Perché sono repubblicano
1 Giugno 2026Perché sei repubblicano?», mi chiedono.
Sono repubblicano perché nessun uomo nasce diverso in questa terra, anche se ciascuno la vive e la termina in modo differente. Sono repubblicano per quella scritta che campeggia sui gonfaloni dei Comuni, che recita Senato e Popolo.
Sono repubblicano per Giuseppe Mazzini — e mi pare già tantissimo —, per Goffredo Mameli e per il suo canto, per cui è morto. Sono repubblicano per Carlo Pisacane e per il suo viaggio. Sono repubblicano perché il mondo è res publica, nessuno escluso. Sono il sogno della Repubblica Romana: senza preti né parrucche, ma con il «popolo sovrano».

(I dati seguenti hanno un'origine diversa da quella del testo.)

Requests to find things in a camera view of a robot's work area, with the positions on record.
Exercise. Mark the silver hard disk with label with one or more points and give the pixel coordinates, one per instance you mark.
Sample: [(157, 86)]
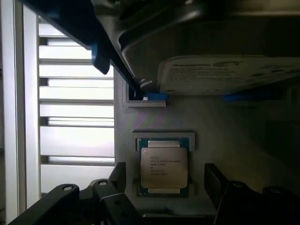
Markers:
[(211, 44)]

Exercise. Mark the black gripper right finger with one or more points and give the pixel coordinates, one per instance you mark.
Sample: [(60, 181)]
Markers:
[(225, 194)]

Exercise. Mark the silver CPU with green edge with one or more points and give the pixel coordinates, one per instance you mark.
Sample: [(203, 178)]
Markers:
[(163, 167)]

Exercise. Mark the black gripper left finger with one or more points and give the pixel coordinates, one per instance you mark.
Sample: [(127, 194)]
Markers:
[(105, 194)]

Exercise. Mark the grey 3D-printed parts rack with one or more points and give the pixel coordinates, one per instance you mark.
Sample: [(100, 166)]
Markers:
[(211, 131)]

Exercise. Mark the metal slat table frame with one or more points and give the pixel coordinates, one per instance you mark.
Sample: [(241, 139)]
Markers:
[(63, 112)]

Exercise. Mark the blue disk mounting bracket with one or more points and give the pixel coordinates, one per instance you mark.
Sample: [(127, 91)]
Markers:
[(248, 96), (79, 30)]

Il 2 giugno del 1946, poi, i miei predecessori scelsero di non perdonare al re la sua fuga; scelsero di non perdonargli una guerra perduta in cui, sotto la sua firma, offendemmo quaranta nazioni del mondo.
Sono repubblicano perché lo era mio nonno, e perché lo era mio padre. Mia nonna no, lei era per il Re: la rispetto con amore, pur senza condividerne il pensiero.
Sono repubblicano perché Cesare non mi piace, mentre Bruto sì. Sono repubblicano perché non mi genufletto davanti a nessun altro uomo su questa terra, e non chiedo a nessuno di farlo davanti a me.
Ecco perché oggi, 2 giugno, ho un garofano rosso e il tricolore italiano. Ecco perché sto sempre con la Repubblica e mai con i tiranni — siano essi a Mosca, a Teheran, o nascosti come topi di fogna a Gaza.